Tropical Storm Danielle is looking good on satellite this morning.
In fact, it’s the best-looking storm the Atlantic has produced so far this season. There’s even hints of an eye emerging. It’s likely that Danielle will be upgraded to hurricane status by mid-day.
It seems odd that the best-looking storm of the season (so far) is so far north – around 40 degrees North latitude, actually. When we think of the North Atlantic, we think of colder ocean waters with temperatures not really capable of supporting, much less sustaining tropical development. So what then, other than favorable atmospheric conditions like a moist environment and low shear, is allowing Danielle to not only survive, but thrive this far north?
A marine heatwave.
Marine heatwaves occur much the same way as heatwaves on land do. Extended periods of ridging allow temperatures to build and linger, heating the water. However, a marine heatwave as significant as the one above is much more impressive than any on land.
Why is that? Well, water has a higher heat capacity than dry land.
Generally speaking, it takes 0.2 calorie per gram to increase the heat of dry land 1 degree Celsius. Conversely, it takes 1 calorie per gram to raise the temperature of water 1 degree Celsius.
Simply put: water heats much, much slower than land. This means, in order to see a marine heatwave of the magnitude portrayed in the map above (water temps 4-5 degrees C above average), we would need a very long, very significant period of heating.
And it isn’t just occurring in the North Atlantic.
Marine heatwaves are occurring in the North Pacific, the Mediterranean Sea, and the Arctic Ocean. Some are even experiencing their warmest temperatures in recorded history.
These are regions adjacent to where we’ve seen extended heatwaves on land as well this summer.
Does this have implications on our weather? Absolutely.
As we’ve seen with Danielle so far, tropical cyclones will not only be able to form at higher latitudes, but thrive there as well. Although a storm like Danielle will usually become subtropical or even extratropical before it reaches Europe, it can still be a powerful storm that causes a lot of damage.
Water heats slower than land as we’ve discussed, but it also cools more slowly than land. This can affect coastal communities in the winter time.
Coastal temperatures are moderated by the surrounding water and its warmer temperatures. If the water is warmer than average, it stands to reason that winter time temperatures in these coastal communities will also be warmer. This could affect the amount of snow seen by these regions, especially if there isn’t solid Arctic air being pumped in while the storm is occurring.
A marine heatwave also carries effects outside of the realm of weather, like on the marine communities that call that stretch of ocean home.

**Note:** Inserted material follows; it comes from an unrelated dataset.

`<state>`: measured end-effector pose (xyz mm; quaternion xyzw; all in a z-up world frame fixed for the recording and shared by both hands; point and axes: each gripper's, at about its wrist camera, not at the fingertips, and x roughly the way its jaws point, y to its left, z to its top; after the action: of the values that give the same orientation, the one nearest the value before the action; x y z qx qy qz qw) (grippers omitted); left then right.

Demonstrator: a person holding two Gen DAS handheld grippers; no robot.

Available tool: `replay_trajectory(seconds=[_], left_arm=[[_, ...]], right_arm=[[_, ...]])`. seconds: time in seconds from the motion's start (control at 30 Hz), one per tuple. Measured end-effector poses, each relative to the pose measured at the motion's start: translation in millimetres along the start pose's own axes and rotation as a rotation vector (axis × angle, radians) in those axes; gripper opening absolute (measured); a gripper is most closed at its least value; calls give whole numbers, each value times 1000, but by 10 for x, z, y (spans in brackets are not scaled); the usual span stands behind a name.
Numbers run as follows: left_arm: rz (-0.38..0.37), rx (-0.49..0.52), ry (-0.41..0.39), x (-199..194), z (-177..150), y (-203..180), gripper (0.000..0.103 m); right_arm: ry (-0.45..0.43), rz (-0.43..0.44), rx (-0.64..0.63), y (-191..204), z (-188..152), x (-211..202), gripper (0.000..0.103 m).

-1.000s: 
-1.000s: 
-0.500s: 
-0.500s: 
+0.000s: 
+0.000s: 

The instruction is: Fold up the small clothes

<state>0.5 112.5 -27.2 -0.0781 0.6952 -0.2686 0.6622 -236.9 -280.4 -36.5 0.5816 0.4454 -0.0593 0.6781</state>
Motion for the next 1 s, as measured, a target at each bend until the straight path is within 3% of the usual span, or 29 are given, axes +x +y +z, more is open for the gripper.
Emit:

Marine communities generally are in a very delicate balance. Specific conditions are required for the organisms that reside there to exist and thrive. Changes in water temperature of as little as 1 degree C can disrupt that balance. It may force the organisms to leave their habitat to search out more ideal conditions, or it may even cause species to die off. Either way, it changes the current balance in the oceans and will undoubtedly have far-reaching effects – not only on the oceans, but on humans as well.
We live in a changing world – and those changes will likely have a cascade effect of consequences we aren’t even aware of yet.